Here's the last thing. I guarantee you that there was a faction of people at Visual Concepts (and Kush) who have been asking for right analog stick shooting control. It's too obvious and they're too smart. But someone else, someone higher up, said "I don't think we need analog shooting--let's add an ORCHESTRAL SOUNDTRACK instead and call it Cinemtion!" That man should be fired and walked out to the parking lot by Security immediately.

Cinemotion: flat as a pancake. A disaster.

2K7 does do some nice things with additional controls (particularly on-ice team controls), but you know what? Nobody gives a damn if you can't shoot with the analog stick. And NHL 07 really nails the use of the analog stick, which makes the control scheme of 2K7 seem totally clunky and outdated in comparison.

Here's a general principle: every single action in a sports game that resembles a swing, should be mapped to the right analog stick. Kicking in football. Shooting in basketball. Passing and shooting in hockey. Batting in baseball. The golf swing. The tennis swing. What in hell's bells are you guys doing using buttons for any of these things anymore?

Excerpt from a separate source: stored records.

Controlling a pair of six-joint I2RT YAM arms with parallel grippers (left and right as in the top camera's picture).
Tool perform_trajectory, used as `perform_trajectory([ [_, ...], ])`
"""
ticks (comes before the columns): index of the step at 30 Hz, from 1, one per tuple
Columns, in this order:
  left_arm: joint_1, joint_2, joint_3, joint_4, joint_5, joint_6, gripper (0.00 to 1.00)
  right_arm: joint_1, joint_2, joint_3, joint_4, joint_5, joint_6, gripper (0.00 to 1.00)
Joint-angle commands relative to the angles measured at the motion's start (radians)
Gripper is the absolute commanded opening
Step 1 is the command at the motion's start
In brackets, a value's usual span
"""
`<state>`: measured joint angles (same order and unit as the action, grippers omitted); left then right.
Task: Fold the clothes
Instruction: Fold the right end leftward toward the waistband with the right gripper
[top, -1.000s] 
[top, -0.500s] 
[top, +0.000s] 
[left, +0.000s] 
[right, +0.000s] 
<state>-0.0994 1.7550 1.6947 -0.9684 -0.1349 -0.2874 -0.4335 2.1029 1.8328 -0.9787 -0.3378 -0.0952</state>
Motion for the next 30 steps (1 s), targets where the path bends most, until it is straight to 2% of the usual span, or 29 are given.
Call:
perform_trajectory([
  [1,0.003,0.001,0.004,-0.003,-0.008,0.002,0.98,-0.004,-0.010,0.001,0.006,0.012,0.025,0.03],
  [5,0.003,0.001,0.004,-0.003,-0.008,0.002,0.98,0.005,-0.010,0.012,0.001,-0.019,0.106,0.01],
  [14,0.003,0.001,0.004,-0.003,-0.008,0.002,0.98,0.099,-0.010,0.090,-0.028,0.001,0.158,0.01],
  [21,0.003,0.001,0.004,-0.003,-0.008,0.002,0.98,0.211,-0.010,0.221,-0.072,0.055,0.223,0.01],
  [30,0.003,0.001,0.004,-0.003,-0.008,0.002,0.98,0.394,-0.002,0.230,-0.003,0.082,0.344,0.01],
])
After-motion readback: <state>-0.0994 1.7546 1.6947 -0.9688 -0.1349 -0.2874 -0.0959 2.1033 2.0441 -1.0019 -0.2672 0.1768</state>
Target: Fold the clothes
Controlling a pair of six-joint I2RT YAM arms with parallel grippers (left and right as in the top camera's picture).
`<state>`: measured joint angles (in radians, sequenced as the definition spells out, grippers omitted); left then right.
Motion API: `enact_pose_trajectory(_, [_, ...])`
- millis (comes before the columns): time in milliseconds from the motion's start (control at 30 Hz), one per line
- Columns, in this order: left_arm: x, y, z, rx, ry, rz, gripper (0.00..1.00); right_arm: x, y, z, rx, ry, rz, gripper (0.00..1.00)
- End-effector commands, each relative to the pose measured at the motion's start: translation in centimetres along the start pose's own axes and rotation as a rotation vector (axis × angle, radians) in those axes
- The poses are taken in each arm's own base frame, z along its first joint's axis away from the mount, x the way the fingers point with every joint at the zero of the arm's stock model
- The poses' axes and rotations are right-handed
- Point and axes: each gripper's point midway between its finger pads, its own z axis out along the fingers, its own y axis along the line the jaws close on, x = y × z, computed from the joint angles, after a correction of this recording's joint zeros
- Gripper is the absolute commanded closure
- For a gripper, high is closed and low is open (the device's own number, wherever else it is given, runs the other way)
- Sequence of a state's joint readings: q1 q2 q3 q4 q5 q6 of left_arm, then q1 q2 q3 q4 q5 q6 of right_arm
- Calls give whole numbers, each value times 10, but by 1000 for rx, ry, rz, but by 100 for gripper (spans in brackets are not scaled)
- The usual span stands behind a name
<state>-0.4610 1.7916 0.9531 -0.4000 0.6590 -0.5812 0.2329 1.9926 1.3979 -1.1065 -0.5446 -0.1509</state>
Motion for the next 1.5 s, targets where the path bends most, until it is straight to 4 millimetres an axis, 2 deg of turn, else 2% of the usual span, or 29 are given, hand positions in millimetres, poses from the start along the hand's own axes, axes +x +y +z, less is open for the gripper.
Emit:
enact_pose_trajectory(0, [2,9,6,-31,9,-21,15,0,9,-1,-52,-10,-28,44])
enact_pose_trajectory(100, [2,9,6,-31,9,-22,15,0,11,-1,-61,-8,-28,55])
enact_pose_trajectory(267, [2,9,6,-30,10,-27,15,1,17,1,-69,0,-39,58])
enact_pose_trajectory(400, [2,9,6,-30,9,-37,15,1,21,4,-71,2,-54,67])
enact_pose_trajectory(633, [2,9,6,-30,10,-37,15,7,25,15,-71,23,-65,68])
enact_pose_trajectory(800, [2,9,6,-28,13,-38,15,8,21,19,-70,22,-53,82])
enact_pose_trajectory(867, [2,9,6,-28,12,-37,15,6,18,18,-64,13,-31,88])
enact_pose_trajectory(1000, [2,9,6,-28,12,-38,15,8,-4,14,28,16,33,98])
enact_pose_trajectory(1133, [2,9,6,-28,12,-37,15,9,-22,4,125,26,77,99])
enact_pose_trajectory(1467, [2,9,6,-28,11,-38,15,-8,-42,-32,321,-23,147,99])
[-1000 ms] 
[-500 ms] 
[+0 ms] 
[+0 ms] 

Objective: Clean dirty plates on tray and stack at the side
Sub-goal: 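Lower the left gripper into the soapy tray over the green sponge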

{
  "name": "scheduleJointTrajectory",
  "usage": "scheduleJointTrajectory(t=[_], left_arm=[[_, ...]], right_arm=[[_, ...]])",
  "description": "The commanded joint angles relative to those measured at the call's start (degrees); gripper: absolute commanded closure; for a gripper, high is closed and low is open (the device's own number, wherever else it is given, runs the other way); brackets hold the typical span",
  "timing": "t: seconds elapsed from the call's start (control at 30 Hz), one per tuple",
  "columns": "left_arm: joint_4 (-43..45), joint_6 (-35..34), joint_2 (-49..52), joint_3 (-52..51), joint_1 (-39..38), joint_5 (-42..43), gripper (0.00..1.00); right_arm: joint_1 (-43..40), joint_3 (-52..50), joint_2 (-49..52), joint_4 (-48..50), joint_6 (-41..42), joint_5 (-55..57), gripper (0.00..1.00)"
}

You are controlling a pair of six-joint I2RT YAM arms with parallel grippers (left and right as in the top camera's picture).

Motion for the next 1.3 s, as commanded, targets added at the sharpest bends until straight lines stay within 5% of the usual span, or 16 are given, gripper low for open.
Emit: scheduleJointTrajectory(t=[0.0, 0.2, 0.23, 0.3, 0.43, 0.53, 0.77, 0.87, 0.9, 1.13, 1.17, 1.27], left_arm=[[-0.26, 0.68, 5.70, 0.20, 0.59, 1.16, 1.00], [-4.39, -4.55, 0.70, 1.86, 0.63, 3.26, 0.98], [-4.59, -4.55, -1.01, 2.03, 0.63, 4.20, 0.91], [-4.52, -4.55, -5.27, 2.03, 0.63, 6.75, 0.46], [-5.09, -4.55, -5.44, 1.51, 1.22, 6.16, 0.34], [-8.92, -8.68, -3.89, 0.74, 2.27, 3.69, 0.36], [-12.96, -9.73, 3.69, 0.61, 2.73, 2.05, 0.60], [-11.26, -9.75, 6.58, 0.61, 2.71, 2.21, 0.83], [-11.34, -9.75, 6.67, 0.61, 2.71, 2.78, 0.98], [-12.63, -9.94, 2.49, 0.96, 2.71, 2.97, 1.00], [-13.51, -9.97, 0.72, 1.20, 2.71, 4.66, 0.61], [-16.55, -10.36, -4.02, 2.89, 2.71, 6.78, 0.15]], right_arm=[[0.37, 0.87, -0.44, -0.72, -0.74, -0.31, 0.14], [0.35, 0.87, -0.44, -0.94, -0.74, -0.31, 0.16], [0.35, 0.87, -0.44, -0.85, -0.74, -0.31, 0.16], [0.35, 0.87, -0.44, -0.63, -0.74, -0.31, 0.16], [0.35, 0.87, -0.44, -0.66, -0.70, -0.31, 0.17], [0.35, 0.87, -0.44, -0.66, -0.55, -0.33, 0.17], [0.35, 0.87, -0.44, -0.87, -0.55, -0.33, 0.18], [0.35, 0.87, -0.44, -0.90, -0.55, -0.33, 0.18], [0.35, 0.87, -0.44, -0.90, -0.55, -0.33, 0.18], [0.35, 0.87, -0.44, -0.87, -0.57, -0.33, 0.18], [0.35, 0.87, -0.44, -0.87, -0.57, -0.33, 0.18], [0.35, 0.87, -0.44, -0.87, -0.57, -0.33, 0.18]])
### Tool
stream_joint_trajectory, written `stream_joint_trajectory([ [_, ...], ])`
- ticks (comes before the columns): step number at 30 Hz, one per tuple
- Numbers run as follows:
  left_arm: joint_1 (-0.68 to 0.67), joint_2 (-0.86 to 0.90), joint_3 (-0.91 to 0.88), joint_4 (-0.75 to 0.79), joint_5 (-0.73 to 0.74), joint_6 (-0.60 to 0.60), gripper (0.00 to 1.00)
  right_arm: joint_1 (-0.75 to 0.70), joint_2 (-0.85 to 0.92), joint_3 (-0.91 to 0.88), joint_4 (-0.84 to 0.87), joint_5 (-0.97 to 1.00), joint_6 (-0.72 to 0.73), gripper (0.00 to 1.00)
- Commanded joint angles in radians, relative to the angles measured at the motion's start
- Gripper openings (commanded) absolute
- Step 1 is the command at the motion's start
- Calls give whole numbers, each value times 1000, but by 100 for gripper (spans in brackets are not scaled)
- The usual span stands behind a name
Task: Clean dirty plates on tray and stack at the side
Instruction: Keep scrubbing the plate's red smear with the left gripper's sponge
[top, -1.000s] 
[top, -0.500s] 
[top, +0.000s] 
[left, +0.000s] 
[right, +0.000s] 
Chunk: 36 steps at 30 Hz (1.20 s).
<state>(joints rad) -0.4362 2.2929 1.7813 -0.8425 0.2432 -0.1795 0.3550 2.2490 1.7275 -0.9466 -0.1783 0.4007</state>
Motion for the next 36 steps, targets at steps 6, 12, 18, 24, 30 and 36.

Like I said, both games do some things really, really well. What they do poorly, though, they do so poorly that neither game made me want to keep playing it beyond a few hours. And what really kills me about NHL 07 is that like almost all EA Sports games, the core of a really, really excellent game is there. There's a ton of potential.

Unfortunately, like almost all EA Sports games, it's potential that goes unrealized.